> Exercise
Every line below that holds the word "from" must be listed.

> Dataset section
%%

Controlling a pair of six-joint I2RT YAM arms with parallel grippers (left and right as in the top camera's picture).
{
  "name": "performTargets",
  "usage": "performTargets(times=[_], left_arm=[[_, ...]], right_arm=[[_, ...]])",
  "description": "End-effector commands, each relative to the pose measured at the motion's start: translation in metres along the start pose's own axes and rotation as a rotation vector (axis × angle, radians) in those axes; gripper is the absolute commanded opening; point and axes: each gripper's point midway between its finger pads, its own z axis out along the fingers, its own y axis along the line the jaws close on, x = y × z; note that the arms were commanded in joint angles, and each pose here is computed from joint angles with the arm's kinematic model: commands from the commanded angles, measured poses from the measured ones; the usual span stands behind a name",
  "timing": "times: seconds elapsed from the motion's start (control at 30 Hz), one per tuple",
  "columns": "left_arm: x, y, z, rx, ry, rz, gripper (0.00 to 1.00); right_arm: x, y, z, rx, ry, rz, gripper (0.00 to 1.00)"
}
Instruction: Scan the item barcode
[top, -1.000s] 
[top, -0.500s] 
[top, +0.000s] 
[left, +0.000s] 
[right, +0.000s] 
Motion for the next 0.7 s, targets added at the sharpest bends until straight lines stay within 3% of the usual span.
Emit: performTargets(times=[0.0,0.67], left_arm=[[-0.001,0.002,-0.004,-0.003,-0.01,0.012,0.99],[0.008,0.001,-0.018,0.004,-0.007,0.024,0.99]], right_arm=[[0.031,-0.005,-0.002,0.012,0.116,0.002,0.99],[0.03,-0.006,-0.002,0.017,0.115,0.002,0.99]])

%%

> Response area
  "description": "End-effector commands, each relative to the pose measured at the motion's start: translation in metres along the start pose's own axes and rotation as a rotation vector (axis × angle, radians) in those axes; gripper is the absolute commanded opening; point and axes: each gripper's point midway between its finger pads, its own z axis out along the fingers, its own y axis along the line the jaws close on, x = y × z; note that the arms were commanded in joint angles, and each pose here is computed from joint angles with the arm's kinematic model: commands from the commanded angles, measured poses from the measured ones; the usual span stands behind a name",
  "timing": "times: seconds elapsed from the motion's start (control at 30 Hz), one per tuple",

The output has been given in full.